HIDUPKATOLIK.com – Saya sedang “perang dingin” dengan suami. Permasalahan dimulai sejak suami saya mendapat tour gratis ke Eropa dari kantornya. Tiap tahun pada liburan Natal biasanya kami jalan-jalan sekeluarga. Belakangan saya sangat sedih karena tidak bisa berlibur Natal bersama. Akhirnya, saya pergi bersama anak-anak ke Yerusalem. Ibu suami juga ikut. Masalah bertambah runyam, karena ibu mertua sangat pemarah dan suka menjelek-jelekkan orang. Saya ungkapkan kekesalan hati saya kepada suami melalui BBM. Suami malah murka pada saya, menganggap saya salah. Sepulang dari perjalanan ini, suami ikut menjelek-jelekkan saya di depan keluarganya. Saya merasa ingin bercerai tetapi tidak mungkin. Saya sudah muak dengan perilaku suami. Mohon saran.
Jovita, Jakarta
Ibu Yovita terkasih, pertanyaan ini terus terang sulit dijawab. Problem Ibu begitu kompleks karena tidak hanya melibatkan Ibu dan suami, namun juga keluarga besar pihak suami. Dalam tataran tertentu, pertengkaran suami dengan istri adalah sesuatu yang wajar. Pertengkaran inilah yang akan mendewasakan perkawinan, terutama jika keduanya mampu bersama-sama mencari solusi.
Solusi persoalan Ibu bersama suami dan keluarga besar memang lebih sulit karena hal ini berpulang pada Ibu sendiri. Karena akan sangat sulit menuntut keluarga suami untuk dapat memahami apa yang Ibu rasakan. Masing-masing orang memiliki persepsi yang berbeda-beda terhadap sebuah persoalan. Tentu akan sulit menjelaskan kepada mereka tentang situasi yang saat itu Ibu alami.
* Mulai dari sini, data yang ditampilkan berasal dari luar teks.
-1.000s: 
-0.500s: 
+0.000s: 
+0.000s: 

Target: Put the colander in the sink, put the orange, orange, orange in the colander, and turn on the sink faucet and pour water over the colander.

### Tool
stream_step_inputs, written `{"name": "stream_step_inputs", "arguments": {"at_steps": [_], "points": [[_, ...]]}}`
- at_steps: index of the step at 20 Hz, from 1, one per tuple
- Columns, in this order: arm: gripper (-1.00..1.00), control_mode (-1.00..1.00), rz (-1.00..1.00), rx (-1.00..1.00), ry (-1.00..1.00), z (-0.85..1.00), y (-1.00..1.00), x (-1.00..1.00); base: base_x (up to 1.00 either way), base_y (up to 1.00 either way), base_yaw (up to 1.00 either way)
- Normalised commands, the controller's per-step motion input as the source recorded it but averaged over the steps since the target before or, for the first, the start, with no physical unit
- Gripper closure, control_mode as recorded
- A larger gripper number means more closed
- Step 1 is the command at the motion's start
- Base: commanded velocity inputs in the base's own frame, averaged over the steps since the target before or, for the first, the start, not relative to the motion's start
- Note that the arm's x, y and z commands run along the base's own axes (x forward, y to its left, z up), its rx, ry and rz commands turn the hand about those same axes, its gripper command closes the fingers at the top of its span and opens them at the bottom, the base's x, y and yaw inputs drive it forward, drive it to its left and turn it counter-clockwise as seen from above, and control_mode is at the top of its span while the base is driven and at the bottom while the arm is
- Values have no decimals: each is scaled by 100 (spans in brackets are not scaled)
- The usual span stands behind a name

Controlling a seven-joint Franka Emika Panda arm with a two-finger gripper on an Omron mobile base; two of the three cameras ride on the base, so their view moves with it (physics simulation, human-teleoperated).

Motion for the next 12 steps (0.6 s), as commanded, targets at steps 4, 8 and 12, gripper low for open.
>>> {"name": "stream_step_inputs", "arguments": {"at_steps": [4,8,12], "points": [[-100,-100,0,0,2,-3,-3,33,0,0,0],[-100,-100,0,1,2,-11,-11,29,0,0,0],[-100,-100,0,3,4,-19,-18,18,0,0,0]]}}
Bahkan mungkin, apapun alasan yang Ibu ungkapkan, semuanya akan tampak salah di mata mereka. Mari kita coba petakan persoalannya satu demi satu.
Pertama, keputusan suami untuk pergi berlibur sendiri justru pada saat libur yang semestinya dihabiskan bersama keluarga tentu sangat mengecewakan Ibu. Andai ini hanya sesekali saja terjadi, mungkin lebih baik dipahami saja. Penerimaan kita akan memberikan rasa terima kasih pada diri suami dan tentu saja akan membuatnya mengerti bahwa istrinya dapat menerima keputusannya.
Kedua, sikap ibu mertua yang kurang menyenangkan sehingga mengganggu acara wisata keluarga tentu sangat menjengkelkan. Keputusan Ibu untuk bersikap diam adalah langkah yang tepat dan dewasa. Saya dapat memahami situasinya karena semua orang pasti melihat diri kita saat orangtua mencela terus-menerus dan menganggap segala yang kita lakukan salah. Namun, menyerang balik akan lebih melelahkan dan tidak cukup bijak. Merespons sikap keluarga besar suami dengan diam pun merupakan langkah bijaksana. Tidak mudah menjelaskan duduk masalahnya dan situasi kita pada saat itu. Semua orang akan meletakkan tanggung jawab kita sebagai anak dan orang yang lebih muda untuk menjaga orangtua. Jadi, seberapa lantang kita berargumen pasti akan dianggap salah. Langkah diam adalah yang terbaik. Tidak berargumen bukan berarti kita salah.
Merespons sikap suami dengan marah tentu bukan sikap bijaksana. Duduklah bersama, bicaralah dari hati ke hati, mencari situasi yang tenang dan nyaman. Saat ini, Anda berdua sedang dalam kondisi lelah dan jengkel.
Ketiga, pikiran untuk bercerai karena sudah muak tentu kurang bijaksana. Saat hati panas seyogianya tidak mengambil keputusan. Mengapa Anda berdua tidak mencoba mengambil week end berdua dengan pergi ke suatu tempat yang nyaman dan romantis? Sejenak berdua dalam situasi yang nyaman bisa jadi akan memberikan kehangatan untuk menebus segala kejengkelan dan amarah.
Keempat, meminta pihak ketiga yang profesional, dalam hal ini konselor perkawinan, mungkin dapat menjadi bahan pertimbangan untuk memediasi persoalan Anda berdua.